* **Exercise objective**: Please go through the listing below and count the lines where the string "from" appears. Answer with the number only.

═════ Dataset content

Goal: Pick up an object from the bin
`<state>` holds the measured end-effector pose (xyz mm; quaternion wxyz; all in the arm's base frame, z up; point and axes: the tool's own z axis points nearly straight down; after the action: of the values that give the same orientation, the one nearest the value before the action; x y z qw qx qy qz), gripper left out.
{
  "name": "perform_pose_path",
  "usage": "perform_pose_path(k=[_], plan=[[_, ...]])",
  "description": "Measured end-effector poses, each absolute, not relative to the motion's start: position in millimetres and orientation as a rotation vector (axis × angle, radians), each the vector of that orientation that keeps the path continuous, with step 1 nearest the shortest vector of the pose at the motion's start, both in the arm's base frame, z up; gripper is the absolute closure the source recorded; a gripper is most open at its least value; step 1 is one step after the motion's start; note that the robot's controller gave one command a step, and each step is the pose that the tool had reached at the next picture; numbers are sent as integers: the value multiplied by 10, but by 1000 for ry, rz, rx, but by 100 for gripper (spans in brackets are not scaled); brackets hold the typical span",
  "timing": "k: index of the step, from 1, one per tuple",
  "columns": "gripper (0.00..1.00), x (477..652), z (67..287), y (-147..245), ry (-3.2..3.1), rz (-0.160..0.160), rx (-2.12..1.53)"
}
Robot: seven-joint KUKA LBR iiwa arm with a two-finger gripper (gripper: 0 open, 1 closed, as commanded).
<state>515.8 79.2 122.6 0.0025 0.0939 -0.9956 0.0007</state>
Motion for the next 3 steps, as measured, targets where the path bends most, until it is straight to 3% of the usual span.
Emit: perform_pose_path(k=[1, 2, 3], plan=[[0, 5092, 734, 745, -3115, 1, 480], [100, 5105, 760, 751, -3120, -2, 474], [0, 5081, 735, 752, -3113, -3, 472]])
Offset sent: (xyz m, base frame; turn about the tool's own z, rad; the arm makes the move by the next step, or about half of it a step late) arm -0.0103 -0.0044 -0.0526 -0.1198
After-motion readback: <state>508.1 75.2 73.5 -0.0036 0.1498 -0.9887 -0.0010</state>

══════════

* **Completed exercise**: 2